Sparkling wines have ratings according to Commission Regulation (EC) No 607/2009 of 14 July 2009.

| Rating | Sugar content (grams per litre) |
|---|---|
| Brut Nature (no added sugar) | 0–3 |
| Extra Brut | 0–6 |
| Brut | 0–12 |
| Extra Dry, Extra Sec, Extra seco | 12–17 |
| Dry, Sec, Seco | 17–32 |
| Demi-sec, Semi-seco | 32–50 |
| Doux, Sweet, Dulce | 50+ |

Article 58 points out "the sugar content may not differ by more than 3 grams per litre from what appears on the product label", so there is some leeway. For example, a sparkling wine with 9 grams per litre of residual sugar may be labelled as either the drier, less sweet, classification of Extra Brut (because 9 − 3 = 6 grams per litre), or the slightly sweeter classification of Brut or even Extra Dry/Extra Sec/Extra Seco (because 9 + 3 = 12 grams per litre).

The rules applicable to labellings before 14 July 2009 were:

| Rating | Sugar content (grams per litre) |
|---|---|
| Brut Nature (no added sugar) | 0–3 |
| Extra Brut | 0–6 |
| Brut | 0–15 |
| Extra Dry, Extra Sec, Extra seco | 12–20 |
| Dry, Sec, Seco | 17–35 |
| Demi-sec, Semi-seco | 33–50 |
| Doux, Sweet, Dulce | 50+ |

==Wine-producing countries==

=== Austria ===
In Austria, the Klosterneuburger Mostwaage (KMW) scale is used. The scale is divided into Klosterneuburger Zuckergrade (°KMW), and very similar to the Oechsle scale (1 °KMW =~ 5 °Oe). However, the KMW measures the exact sugar content of the must.

===Canada===
In Canada, the wine industry measures wine sweetness as grams of sucrose in 100 grams of grape juice or grape must at 20 °C in degrees Brix.
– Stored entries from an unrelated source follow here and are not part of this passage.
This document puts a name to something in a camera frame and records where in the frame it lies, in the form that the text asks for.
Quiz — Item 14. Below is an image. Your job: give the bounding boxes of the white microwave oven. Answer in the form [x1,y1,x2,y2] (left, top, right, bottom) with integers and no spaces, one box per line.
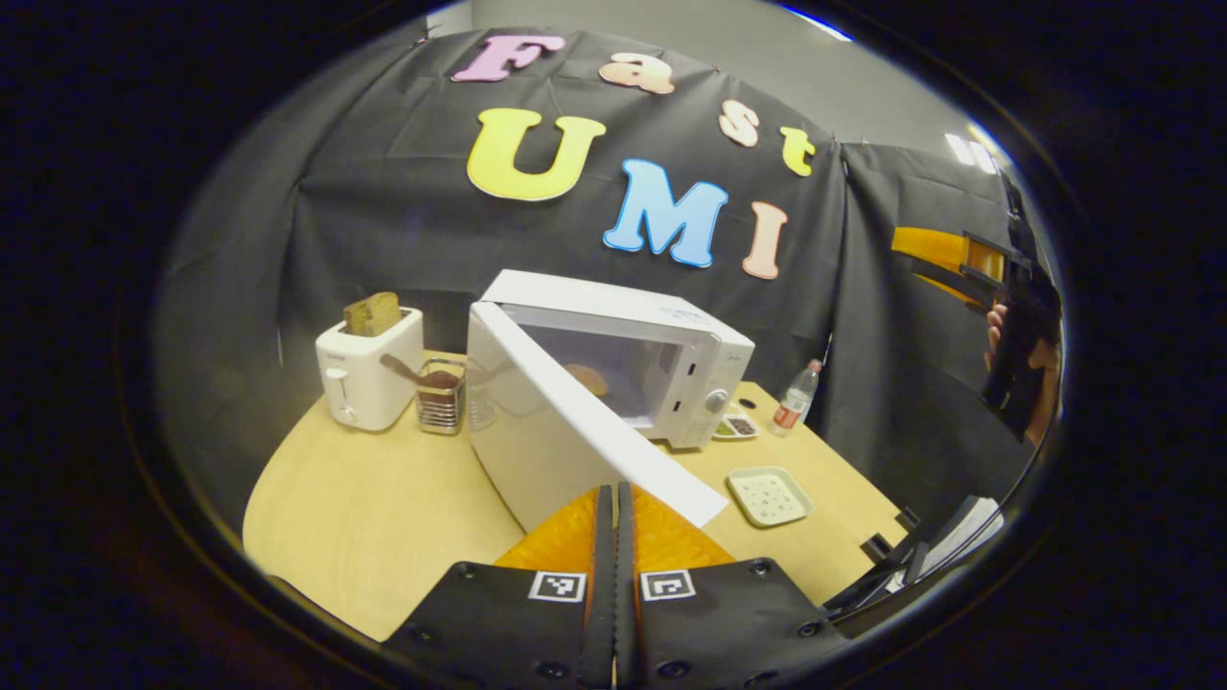
[467,269,756,531]

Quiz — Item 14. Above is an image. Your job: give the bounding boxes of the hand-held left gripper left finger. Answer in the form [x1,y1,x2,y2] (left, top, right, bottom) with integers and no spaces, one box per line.
[383,484,615,690]

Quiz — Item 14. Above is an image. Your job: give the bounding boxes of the white divided dish of beans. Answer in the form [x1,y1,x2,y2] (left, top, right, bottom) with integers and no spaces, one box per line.
[711,402,760,442]

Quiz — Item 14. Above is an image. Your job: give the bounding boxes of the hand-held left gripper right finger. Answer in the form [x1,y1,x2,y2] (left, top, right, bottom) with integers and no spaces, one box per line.
[613,482,849,690]

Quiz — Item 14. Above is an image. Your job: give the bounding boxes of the dark frame with white sheet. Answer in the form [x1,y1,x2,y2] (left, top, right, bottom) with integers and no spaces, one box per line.
[824,494,1006,614]

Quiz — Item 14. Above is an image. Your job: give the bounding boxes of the pale green square plate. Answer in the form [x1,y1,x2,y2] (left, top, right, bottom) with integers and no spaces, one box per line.
[726,466,815,529]

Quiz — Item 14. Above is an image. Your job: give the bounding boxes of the black backdrop cloth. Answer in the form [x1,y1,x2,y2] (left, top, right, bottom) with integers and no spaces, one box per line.
[153,27,1055,538]

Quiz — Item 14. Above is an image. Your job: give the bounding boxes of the clear plastic bottle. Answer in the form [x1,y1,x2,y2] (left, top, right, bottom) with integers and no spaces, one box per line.
[770,359,823,439]

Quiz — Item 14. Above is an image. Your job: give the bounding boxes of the brown wooden spoon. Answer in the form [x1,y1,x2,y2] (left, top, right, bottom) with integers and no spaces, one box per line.
[381,354,461,389]

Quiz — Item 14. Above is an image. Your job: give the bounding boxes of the metal wire basket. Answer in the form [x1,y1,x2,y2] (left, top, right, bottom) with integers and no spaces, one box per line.
[415,357,468,437]

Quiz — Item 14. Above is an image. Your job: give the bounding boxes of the oval bread piece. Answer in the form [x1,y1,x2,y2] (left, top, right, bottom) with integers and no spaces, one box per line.
[564,362,610,399]

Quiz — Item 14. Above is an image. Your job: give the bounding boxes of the brown bread slice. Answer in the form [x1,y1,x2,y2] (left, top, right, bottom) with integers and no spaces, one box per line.
[343,291,404,337]

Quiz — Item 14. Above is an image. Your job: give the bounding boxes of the white toaster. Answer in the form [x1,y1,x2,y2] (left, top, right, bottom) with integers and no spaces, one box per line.
[315,307,425,432]

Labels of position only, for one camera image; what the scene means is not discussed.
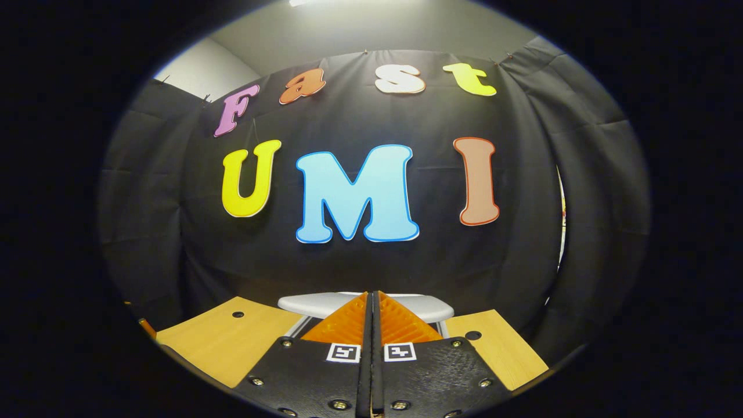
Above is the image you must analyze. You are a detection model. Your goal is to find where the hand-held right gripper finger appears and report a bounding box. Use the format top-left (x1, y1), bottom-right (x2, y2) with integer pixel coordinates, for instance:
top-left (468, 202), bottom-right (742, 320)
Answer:
top-left (373, 290), bottom-right (511, 418)
top-left (232, 290), bottom-right (373, 418)

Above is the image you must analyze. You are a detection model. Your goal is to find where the white desktop garbage bin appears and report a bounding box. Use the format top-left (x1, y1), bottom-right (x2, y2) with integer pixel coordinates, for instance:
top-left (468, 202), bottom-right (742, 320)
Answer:
top-left (277, 292), bottom-right (455, 338)

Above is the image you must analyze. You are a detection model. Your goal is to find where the wooden desktop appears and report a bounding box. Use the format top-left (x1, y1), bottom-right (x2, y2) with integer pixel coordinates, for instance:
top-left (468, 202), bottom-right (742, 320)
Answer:
top-left (139, 296), bottom-right (549, 391)

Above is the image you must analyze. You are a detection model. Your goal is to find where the black backdrop cloth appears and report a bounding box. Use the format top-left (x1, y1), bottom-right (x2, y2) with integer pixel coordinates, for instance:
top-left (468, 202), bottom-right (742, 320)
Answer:
top-left (99, 36), bottom-right (651, 361)
=== Czech Republic and Slovakia ===
In Czech Republic and Slovakia, the Normalizovaný Moštoměr (°NM) scale is used. The scale measures kg of sugar in 100 L of must.

=== France ===
In France, the Baumé scale is occasionally used. Sélection de Grains Nobles (SGN) is French for "selection of noble berries" and refers to wines made from grapes affected by noble rot. SGN wines are sweet dessert wines with rich, concentrated flavours. Alsace wines were the first to be described as Sélection de Grains Nobles, with the legal definition introduced in 1984. The term is also used in some other wine regions of France, such as Loire.

| Varieties | SGN since 2001 | SGN before 2001 |
|---|---|---|
| Gewürztraminer Pinot Gris | 279 grams per liter or 18.2% potential alcohol or 128 °Oe | 16.4% potential alcohol or 117 °Oe |
| Riesling Muscat | 256 grams per liter or 16.4% potential alcohol or 117 °Oe | 15.1% potential alcohol or 108 °Oe |

=== Germany ===
In Germany, sweetness of must and wine is measured with the Oechsle scale, and below are ranges of minimum must weights for Riesling, depending on the region.

Kabinett – 67–82 °Oe

Spätlese – 76–90 °Oe

Auslese – 83–100 °Oe

Beerenauslese and Eiswein – 110–128 °Oe (Eiswein is made by late harvesting grapes after they have frozen on the vine and not necessarily affected by noble rot, botrytis, which is the case with Beerenauslese)

Trockenbeerenauslese – 150–154 °Oe (affected by botrytis)

===Hungary===
In Hungary, Tokaj wine region (also Tokaj-Hegyalja wine region or Tokaj–Hegyalja) has a more graduated terminology to describe Tokaji Aszú dessert wines:

| Minimum residual sugar | Description |
|---|---|
| 60 | 3 puttonyos |
| 90 | 4 puttonyos |
| 120 | 5 puttonyos |
| 150 | 6 puttonyos |
| 180 | Aszú-Eszencia |
| 450+ | Eszencia |

=== Spain ===
In Spain, the rules applicable to the sweet and fortified Denominations of Origen Montilla-Moriles and Jerez-Xérès-Sherry are:

| Fortified wine type | Alcohol % ABV | Sugar content (grams per litre) |
|---|---|---|
| Fino | 15–17 | 0–5 |
| Manzanilla | 15–17 | 0–5 |
| Amontillado | 16–17 | 0–5 |
| Palo Cortado | 17–22 | 0–5 |
| Oloroso | 17–22 | 0–5 |
| Dry | 15–22 | 5–45 |
| Pale Cream | 15.5–22 | 45–115 |
| Medium | 15–22 | 5–115 |
| Cream | 15.5–22 | 115-140 |
| Pedro Ximénez | 15–22 | 212+ |
| Moscatel | 15–22 | 160+ |
| Dulce / Sweet | 15–22 | 160+ |

=== United States ===
In the United States, the wine industry measures the sweetness of must and wine in degrees Brix.